If you find the idea of a train ride or the sound of a distant train soothing and relaxing, you’re not alone. Many people enjoy the low, mournful sound the whistle makes as it approaches a town, followed by the gentle rumbling as it moves through.
Of course, a train that is too close can have the opposite effect, surprising you, triggering a little bit of fear, and elevating your stress response. It’s all about context and distance.
If you enjoy the sound of a train, it could help you sleep better. Try meditations with train sounds, train background noises, and bedtime stories that take you on a train journey.
What Is it About Trains?
Trains are largely utilitarian as a type of transportation of people and goods, but they have a romantic past. There was a time when a train journey was the height of luxury for travelers. When railroads began to proliferate, they offered more people greater opportunities to travel and have adventures.
Today, a train ride is usually a commuter necessity, but some people also enjoy the romance and nostalgia of a long train ride. Some people even plan their entire vacations around a scenic railroad, like trips on the Trans Canada tours between Toronto and Vancouver.
For many people, the idea of a train journey is enough to bring on a sense of restfulness. Even the sound of a train in the distance can provide some peace of mind and melt stress away. There are several reasons, so many people feel this way about trains and train sounds.
Train Nostalgia
A lot of what anyone finds relaxing or comforting has to do with nostalgia and personal history. For example, if you grew up in a house a mile or two from train tracks, you probably heard the sounds of passing rail cars.
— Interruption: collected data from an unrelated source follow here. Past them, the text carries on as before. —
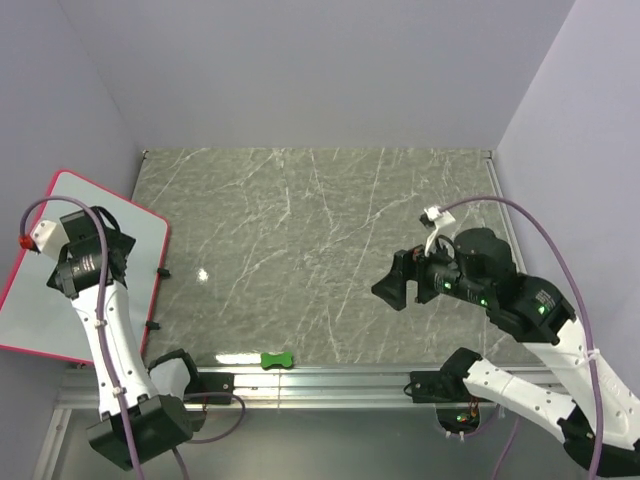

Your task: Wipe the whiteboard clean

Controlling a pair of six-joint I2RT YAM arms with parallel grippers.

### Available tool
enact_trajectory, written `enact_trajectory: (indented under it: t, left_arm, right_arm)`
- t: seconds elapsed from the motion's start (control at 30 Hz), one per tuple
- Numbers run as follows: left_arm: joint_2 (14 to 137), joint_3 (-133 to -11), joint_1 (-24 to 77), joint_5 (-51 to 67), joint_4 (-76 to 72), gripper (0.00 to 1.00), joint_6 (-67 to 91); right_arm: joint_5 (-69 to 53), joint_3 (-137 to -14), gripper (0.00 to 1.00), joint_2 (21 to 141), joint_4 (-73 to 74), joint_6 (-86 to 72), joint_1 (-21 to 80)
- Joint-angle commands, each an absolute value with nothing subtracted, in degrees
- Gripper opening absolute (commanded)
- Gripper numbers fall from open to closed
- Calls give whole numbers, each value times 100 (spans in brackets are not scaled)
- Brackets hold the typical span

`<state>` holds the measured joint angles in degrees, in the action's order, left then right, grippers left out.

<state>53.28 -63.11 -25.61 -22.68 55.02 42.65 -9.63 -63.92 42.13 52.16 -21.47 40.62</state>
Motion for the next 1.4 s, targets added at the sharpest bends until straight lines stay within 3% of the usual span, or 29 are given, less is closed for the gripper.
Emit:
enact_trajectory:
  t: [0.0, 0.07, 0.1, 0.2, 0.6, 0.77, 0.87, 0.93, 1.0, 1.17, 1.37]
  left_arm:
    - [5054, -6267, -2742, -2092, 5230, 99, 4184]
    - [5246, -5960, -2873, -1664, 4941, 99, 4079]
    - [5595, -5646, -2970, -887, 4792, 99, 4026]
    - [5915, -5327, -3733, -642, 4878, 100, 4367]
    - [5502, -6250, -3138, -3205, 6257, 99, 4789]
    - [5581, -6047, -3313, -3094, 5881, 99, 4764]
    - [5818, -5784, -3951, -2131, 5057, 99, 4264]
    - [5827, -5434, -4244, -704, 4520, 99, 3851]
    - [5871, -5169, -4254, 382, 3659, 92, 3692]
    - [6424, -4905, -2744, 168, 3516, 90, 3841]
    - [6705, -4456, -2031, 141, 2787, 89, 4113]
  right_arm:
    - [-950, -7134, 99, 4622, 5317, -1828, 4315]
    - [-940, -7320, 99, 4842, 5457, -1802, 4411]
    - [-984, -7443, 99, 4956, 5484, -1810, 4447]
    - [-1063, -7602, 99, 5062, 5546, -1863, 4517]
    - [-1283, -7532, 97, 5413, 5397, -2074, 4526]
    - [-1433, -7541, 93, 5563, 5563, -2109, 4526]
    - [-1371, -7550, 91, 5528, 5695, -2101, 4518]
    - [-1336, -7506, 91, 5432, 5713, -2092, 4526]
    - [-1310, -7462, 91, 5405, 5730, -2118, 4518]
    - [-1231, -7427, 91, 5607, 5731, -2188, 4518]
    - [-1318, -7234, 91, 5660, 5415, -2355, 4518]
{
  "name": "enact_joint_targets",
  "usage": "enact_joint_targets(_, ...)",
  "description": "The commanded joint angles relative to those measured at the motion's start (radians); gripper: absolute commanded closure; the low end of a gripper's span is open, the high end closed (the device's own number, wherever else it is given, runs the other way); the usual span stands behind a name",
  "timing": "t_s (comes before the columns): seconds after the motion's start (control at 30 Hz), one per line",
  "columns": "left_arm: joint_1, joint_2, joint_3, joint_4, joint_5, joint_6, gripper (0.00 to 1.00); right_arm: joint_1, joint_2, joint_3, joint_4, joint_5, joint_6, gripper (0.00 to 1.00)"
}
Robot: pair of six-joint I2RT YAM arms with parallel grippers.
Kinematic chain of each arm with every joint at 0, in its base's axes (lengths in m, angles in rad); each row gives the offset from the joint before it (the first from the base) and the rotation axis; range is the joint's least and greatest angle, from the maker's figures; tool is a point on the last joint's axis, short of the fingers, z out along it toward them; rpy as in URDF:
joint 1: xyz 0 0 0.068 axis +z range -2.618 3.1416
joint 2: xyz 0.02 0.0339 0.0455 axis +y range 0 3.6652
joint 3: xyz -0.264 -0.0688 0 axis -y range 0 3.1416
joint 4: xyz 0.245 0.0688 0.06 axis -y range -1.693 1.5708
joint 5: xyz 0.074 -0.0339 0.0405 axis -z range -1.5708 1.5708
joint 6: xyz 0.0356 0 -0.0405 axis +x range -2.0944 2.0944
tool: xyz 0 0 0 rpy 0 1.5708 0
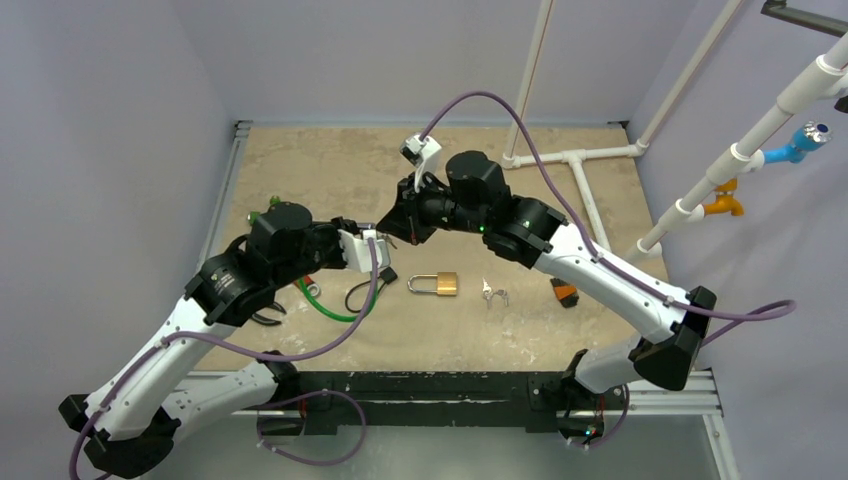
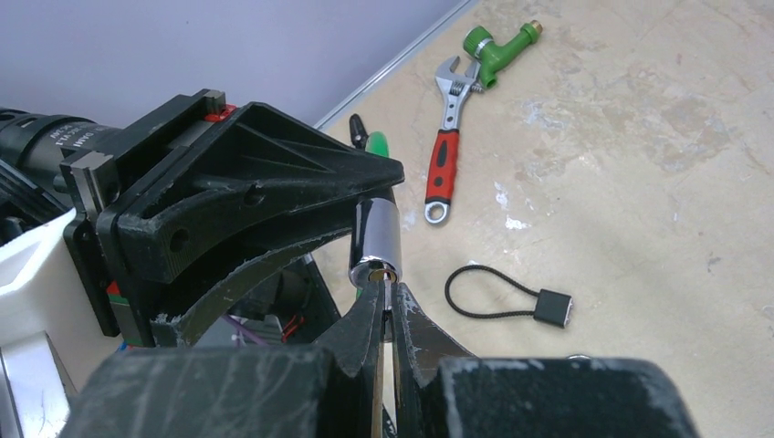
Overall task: Unlock with the key
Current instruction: Unlock the lock.
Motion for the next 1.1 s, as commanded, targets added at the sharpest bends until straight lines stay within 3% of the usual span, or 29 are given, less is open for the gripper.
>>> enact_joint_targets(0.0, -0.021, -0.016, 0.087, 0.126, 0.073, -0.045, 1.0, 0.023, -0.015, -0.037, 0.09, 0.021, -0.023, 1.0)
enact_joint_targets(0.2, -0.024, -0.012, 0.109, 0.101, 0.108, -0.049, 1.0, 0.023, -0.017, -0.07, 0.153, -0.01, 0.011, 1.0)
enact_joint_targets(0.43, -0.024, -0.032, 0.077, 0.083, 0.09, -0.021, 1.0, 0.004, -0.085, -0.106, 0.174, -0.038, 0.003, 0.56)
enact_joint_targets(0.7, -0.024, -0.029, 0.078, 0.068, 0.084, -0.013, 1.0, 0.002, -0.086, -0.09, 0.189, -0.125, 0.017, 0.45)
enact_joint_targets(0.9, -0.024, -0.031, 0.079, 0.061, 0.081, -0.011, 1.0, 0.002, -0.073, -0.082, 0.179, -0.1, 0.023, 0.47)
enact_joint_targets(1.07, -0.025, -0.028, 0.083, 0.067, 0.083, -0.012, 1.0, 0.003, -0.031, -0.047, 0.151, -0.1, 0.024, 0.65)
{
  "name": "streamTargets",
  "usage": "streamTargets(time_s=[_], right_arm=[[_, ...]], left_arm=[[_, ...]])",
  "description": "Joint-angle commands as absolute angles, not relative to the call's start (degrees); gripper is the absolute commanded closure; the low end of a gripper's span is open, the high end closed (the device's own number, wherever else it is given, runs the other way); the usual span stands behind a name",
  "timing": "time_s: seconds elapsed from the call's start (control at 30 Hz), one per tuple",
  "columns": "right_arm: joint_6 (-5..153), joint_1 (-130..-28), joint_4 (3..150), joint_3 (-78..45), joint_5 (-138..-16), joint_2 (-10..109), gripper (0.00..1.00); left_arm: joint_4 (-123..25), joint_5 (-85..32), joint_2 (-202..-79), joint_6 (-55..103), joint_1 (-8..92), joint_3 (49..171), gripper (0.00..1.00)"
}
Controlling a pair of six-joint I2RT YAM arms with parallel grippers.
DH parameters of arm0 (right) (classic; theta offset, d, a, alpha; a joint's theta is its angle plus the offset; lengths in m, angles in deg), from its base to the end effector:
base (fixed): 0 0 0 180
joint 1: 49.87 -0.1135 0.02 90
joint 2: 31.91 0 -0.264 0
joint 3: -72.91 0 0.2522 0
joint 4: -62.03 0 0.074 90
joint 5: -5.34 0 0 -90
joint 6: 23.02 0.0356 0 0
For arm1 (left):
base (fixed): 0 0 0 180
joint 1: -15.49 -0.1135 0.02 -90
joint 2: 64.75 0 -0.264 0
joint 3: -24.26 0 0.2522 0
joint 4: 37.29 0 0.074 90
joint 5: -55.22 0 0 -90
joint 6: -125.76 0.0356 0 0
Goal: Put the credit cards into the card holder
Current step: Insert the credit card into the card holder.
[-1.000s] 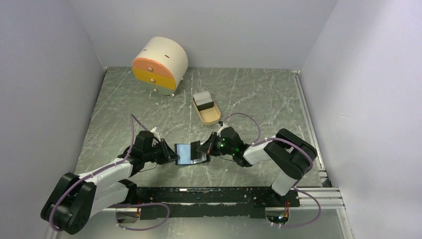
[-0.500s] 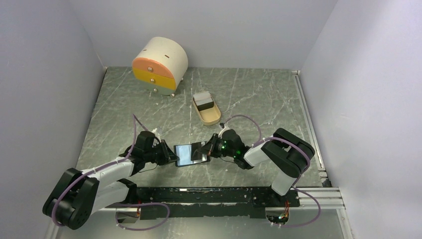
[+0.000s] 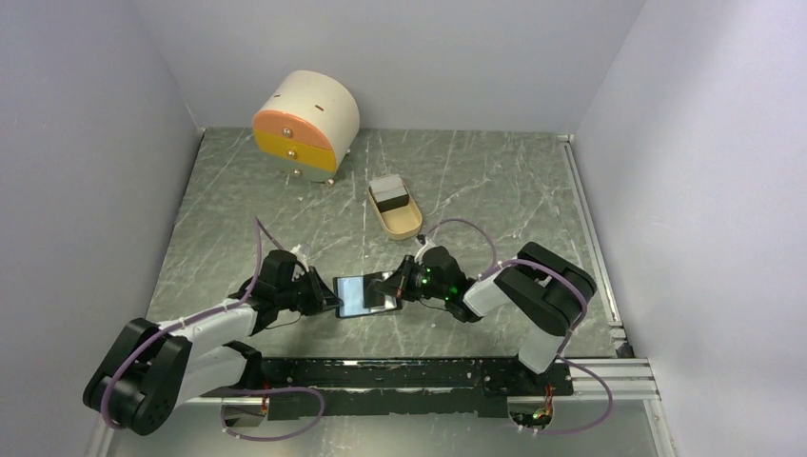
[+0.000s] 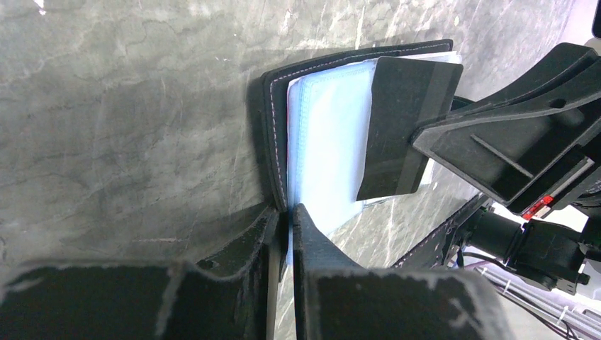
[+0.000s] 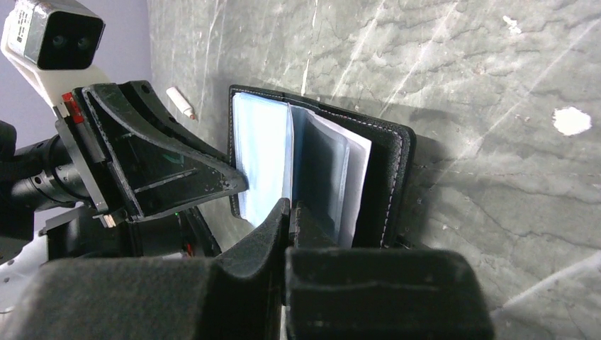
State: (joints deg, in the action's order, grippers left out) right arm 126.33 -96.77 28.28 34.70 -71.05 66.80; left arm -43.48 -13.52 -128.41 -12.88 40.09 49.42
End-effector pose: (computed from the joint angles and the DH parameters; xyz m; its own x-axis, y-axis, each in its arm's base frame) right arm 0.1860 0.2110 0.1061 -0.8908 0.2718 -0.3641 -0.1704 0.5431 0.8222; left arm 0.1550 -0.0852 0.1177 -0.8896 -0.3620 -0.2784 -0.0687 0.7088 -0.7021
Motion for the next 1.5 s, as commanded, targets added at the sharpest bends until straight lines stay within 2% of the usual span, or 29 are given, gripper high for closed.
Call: streamTargets(time_s=[0.0, 0.37, 0.67, 0.9, 0.97, 1.2, 1.47], right_arm=[[125.63, -96.98, 26.60, 34.28, -69.47, 69.20, 1.00], [128.78, -97.00, 23.90, 35.42, -65.70, 71.14, 1.00], [127.26, -96.98, 31.16, 33.38, -66.73, 70.39, 0.98], [120.92, -97.33, 48.71, 26.99, -71.18, 67.12, 0.69], [118.98, -97.39, 54.99, 25.56, -73.57, 65.57, 0.66], [119.03, -97.83, 54.04, 25.80, -73.11, 65.32, 0.66], [121.10, -99.96, 50.69, 23.84, -71.03, 67.27, 0.73]], left_arm=[[-42.75, -13.43, -129.28, -11.78, 40.42, 50.00, 0.86], [-42.57, -13.57, -129.83, -11.78, 40.45, 50.06, 0.86], [-42.71, -13.13, -130.59, -11.53, 40.45, 50.91, 0.86], [-41.67, -11.01, -129.45, -12.14, 40.47, 50.86, 0.84], [-41.95, -11.00, -129.06, -12.08, 40.48, 50.77, 0.86], [-40.01, -9.24, -129.06, -12.54, 40.54, 50.27, 0.91], [-37.57, -6.57, -129.20, -13.64, 40.61, 49.90, 0.91]])
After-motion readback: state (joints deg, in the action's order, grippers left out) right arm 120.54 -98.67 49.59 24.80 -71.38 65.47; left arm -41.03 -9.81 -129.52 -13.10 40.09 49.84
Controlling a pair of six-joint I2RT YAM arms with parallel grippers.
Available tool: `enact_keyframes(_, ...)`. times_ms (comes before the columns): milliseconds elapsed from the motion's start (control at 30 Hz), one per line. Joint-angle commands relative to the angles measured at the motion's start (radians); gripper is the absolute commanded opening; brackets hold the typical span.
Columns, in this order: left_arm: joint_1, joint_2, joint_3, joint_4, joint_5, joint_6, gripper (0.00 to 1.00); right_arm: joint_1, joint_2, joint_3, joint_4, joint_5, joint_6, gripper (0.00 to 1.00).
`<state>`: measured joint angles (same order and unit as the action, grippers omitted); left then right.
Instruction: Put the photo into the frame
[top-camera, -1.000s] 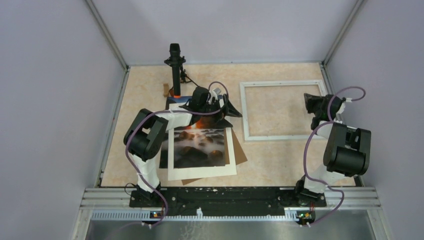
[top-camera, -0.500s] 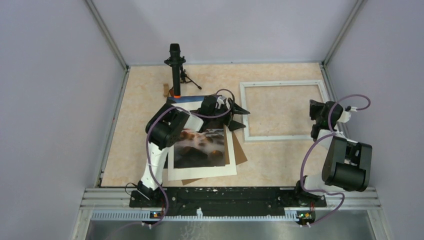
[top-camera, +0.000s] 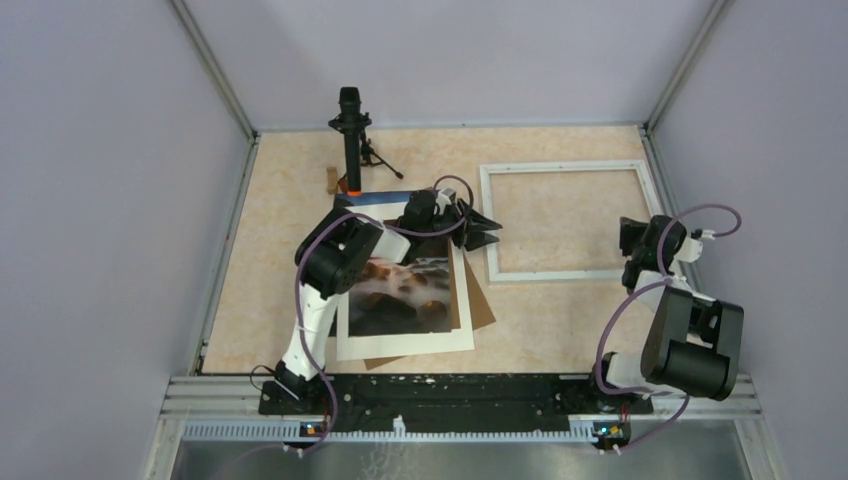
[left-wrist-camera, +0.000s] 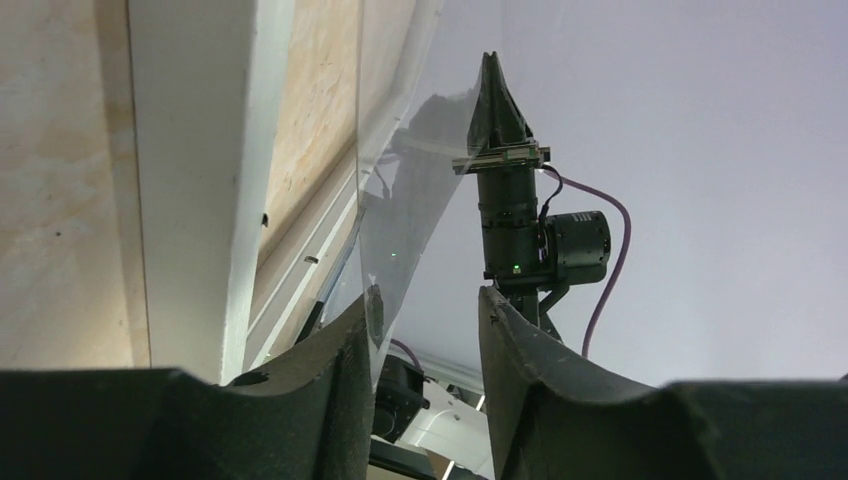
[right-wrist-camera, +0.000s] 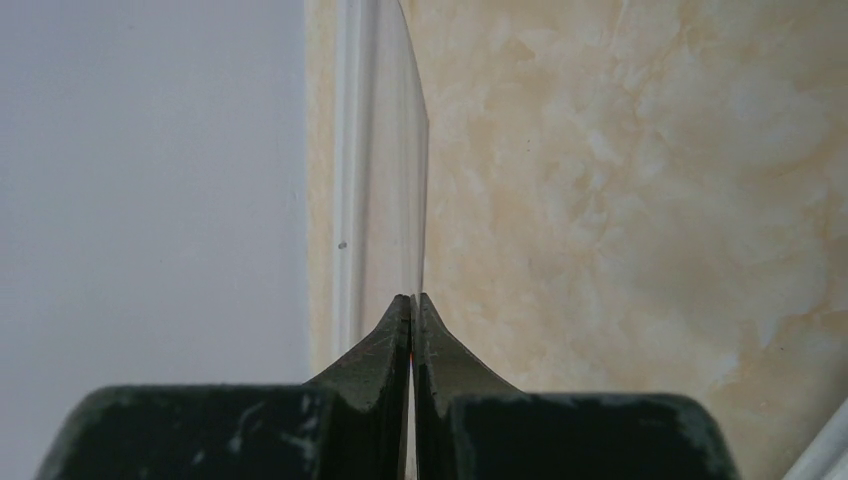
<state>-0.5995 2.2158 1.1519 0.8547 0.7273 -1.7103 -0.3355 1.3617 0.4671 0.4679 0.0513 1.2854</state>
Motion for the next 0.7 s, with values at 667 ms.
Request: enact_keyframes(667, -0.071, -0.042, -0.016, -0.062, 0.012, 0.114, 0.11, -0.144, -0.063, 0.01, -0.097, -0.194, -0.197, 0.0)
If your childhood was happy, you felt safe in bed at night and slept well, and that sound holds positive memories for you. Hearing it now, as an adult, takes you back to that safe, secure childhood setting and puts you at ease.
Nostalgia doesn’t have to be that personal to be powerful. Trains speak to many of us of a bygone, simpler era with certain associations. You might feel soothed hearing a train because it places you in a relaxing fantasy mindset of a romantic, idealized past. Even if it isn’t really true, your own association with it is what matters.
A Distant Train Is Similar to White Noise
White noise is a mix of all sound frequencies, like the fuzziness you hear when trying to tune between radio stations. The sound of trains moving in the distance isn’t white noise, but it is similar. Far enough away from it, you hear a steady chugging sound from the trains on the tracks.
For some people, white noise and similar sounds are particularly helpful for falling asleep. An obvious reason is that these sounds help drown out other noises that might be more disruptive. Studies show that people who struggle to sleep do better with white noise because it reduces disruptions from other environmental sounds.
White noise can also be generally relaxing. The steady hum or buzz of a background sound can make you feel less stressed. It might calm your heart rate and brain waves and help you focus on things like mindfulness and meditation that reduce anxiety and stress. A train chugging down the tracks is a sound you don’t have to think about but that provides that rhythmic, soothing sound.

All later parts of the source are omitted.